What this task involves: Gather all lines in the records below that include the word "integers".

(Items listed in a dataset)
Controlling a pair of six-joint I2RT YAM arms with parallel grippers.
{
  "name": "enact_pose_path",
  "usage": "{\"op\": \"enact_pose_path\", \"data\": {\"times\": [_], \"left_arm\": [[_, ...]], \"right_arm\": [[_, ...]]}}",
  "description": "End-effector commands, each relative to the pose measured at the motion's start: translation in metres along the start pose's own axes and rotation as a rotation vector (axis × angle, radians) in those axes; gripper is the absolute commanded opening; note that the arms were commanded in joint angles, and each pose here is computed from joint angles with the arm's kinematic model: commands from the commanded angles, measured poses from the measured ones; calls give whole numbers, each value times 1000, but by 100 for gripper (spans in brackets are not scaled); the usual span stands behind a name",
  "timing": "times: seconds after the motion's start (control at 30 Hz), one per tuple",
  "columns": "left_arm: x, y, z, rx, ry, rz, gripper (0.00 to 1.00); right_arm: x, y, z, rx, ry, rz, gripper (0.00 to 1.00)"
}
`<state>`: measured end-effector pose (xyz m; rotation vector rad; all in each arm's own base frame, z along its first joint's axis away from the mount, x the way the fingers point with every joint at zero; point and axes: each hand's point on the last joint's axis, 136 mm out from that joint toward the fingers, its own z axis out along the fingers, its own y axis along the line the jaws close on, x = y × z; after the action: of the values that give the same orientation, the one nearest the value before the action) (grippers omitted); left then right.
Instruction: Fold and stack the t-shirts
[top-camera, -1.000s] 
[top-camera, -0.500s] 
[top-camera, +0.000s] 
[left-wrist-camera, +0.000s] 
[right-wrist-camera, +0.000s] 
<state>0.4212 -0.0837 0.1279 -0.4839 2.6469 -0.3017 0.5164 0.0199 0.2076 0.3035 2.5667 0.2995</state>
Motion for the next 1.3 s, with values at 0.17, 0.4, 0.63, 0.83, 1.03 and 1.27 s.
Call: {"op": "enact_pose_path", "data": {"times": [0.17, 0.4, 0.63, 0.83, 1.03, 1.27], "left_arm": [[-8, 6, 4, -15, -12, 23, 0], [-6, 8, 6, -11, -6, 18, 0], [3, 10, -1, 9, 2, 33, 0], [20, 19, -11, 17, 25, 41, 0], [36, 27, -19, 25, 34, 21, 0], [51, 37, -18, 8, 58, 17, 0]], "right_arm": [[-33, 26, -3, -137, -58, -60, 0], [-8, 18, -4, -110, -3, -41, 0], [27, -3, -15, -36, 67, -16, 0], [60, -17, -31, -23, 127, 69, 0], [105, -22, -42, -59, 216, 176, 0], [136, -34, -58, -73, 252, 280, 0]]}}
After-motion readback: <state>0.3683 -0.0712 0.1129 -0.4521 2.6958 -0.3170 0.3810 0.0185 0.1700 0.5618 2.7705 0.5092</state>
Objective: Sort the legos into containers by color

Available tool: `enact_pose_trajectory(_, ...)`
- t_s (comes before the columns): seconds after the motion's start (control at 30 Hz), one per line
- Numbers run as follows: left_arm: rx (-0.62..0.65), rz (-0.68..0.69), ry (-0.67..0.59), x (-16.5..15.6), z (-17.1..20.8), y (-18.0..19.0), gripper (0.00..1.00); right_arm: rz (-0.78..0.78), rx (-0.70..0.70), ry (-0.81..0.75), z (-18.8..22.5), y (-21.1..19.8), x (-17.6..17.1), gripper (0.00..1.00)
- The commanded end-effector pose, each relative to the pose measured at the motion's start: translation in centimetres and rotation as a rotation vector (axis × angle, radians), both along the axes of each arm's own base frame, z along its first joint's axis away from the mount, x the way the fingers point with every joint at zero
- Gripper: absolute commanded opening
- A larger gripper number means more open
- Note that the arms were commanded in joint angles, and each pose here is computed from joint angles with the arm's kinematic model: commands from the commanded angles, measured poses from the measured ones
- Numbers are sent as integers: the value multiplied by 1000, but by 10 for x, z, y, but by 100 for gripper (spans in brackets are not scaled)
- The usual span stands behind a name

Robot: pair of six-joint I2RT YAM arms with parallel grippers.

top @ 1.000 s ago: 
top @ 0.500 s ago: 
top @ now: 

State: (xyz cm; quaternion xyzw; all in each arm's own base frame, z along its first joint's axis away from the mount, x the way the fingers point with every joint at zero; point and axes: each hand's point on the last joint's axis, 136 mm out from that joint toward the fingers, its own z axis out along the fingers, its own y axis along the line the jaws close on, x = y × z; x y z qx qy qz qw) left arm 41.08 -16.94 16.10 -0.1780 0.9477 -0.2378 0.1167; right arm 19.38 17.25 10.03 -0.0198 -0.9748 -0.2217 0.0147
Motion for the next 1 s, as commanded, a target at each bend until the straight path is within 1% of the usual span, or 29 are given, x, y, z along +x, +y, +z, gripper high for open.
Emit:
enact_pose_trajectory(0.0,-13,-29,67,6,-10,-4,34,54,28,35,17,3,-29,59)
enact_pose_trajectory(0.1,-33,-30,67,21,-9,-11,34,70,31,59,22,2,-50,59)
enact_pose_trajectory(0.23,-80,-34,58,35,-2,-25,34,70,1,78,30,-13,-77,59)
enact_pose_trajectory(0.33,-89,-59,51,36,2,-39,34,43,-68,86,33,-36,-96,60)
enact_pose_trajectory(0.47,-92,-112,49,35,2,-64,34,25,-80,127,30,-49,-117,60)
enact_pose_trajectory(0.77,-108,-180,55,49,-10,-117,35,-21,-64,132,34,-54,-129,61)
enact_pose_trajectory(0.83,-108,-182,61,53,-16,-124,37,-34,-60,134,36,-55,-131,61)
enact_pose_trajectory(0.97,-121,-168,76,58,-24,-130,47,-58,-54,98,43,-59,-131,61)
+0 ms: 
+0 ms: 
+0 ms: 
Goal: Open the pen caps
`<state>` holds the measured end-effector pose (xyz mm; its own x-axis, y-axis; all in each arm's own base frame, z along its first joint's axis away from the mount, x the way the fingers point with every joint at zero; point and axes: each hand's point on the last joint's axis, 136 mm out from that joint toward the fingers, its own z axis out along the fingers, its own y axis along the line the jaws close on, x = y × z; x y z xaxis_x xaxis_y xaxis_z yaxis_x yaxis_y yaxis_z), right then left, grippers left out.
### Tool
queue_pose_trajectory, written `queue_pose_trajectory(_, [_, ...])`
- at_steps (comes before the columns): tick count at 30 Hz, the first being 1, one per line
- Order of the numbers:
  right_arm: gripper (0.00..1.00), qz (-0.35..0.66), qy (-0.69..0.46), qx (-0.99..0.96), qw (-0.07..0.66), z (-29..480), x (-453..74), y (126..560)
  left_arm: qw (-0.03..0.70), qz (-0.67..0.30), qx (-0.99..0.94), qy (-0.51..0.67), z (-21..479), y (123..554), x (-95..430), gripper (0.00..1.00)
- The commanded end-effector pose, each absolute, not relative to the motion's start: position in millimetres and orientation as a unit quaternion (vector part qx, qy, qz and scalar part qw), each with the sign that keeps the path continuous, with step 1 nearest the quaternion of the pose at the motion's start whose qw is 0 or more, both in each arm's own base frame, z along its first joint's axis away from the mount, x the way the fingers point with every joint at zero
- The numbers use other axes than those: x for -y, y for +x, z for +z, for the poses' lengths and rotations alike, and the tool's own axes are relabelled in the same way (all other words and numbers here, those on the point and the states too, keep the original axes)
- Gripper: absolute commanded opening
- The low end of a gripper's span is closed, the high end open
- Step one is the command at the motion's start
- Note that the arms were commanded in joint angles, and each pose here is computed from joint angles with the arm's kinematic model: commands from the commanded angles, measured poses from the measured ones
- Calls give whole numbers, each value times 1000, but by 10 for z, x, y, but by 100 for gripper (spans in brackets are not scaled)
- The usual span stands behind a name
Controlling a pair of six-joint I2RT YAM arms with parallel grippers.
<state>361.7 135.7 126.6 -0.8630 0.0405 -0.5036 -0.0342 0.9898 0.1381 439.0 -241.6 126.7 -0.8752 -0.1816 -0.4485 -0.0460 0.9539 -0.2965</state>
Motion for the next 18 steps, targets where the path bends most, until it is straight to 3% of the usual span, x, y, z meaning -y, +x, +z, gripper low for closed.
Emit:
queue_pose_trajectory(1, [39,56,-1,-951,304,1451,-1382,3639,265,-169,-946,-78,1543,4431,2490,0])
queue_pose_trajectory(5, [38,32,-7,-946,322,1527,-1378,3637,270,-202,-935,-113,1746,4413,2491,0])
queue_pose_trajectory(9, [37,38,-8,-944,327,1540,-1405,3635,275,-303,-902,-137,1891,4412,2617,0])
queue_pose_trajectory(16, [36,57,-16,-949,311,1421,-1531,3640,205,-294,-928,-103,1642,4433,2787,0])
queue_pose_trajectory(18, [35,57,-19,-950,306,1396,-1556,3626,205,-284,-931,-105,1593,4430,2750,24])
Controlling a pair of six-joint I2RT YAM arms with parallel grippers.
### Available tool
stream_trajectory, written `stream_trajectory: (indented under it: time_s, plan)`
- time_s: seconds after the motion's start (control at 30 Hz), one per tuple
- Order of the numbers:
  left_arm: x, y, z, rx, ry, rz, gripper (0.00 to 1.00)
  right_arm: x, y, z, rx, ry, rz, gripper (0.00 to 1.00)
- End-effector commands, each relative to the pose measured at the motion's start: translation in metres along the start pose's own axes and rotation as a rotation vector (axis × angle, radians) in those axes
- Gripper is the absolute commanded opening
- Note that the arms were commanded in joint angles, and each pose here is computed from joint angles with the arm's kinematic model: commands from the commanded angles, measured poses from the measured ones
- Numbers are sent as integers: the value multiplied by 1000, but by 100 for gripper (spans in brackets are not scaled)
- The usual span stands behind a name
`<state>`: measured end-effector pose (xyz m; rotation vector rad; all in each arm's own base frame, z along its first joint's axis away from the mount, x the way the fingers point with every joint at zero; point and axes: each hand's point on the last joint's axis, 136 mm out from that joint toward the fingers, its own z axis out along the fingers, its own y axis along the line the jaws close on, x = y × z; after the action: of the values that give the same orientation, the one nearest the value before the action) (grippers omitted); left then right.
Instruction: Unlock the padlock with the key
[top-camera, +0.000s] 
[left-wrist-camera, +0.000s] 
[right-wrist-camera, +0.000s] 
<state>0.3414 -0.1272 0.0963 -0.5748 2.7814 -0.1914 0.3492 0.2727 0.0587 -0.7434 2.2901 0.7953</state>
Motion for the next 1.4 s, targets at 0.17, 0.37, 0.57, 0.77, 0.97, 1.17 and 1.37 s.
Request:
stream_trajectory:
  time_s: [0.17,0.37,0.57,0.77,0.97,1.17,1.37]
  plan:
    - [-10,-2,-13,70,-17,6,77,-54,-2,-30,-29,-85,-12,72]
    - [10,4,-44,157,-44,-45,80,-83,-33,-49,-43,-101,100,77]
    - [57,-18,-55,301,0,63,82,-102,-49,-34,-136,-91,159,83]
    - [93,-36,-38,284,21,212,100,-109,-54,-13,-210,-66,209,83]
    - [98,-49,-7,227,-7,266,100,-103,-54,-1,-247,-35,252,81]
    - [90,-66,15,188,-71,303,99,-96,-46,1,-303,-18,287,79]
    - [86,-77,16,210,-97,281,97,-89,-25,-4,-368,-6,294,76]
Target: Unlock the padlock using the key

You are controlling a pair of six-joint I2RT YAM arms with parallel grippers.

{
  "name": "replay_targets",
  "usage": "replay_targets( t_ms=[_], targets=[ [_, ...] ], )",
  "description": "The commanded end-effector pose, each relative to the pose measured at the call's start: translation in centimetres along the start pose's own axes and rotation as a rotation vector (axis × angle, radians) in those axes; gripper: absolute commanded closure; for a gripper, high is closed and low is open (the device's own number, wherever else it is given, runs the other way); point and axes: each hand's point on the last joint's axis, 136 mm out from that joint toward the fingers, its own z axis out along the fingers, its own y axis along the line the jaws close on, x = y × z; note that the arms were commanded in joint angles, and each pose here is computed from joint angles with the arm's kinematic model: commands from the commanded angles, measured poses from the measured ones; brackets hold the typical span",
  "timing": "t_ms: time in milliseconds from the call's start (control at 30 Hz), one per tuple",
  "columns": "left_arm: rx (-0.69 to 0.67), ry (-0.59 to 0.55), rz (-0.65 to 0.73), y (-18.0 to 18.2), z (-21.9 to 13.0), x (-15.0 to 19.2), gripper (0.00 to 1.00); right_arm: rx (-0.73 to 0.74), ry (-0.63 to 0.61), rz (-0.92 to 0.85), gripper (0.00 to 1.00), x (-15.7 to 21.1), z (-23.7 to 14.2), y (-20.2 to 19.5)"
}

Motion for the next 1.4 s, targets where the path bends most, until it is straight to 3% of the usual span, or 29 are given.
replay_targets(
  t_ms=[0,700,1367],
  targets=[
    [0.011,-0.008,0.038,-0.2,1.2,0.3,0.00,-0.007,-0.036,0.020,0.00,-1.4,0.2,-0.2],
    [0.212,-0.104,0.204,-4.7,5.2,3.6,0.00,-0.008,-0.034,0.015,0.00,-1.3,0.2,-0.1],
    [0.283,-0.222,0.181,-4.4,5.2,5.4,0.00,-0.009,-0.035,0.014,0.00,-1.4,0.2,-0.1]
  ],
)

Result for this exercise:
- Numbers are sent as integers: the value multiplied by 1000, but by 10 for x, z, y, but by 100 for gripper (spans in brackets are not scaled)
- Numbers are sent as integers: the value multiplied by 1000, but by 100 for gripper (spans in brackets are not scaled)

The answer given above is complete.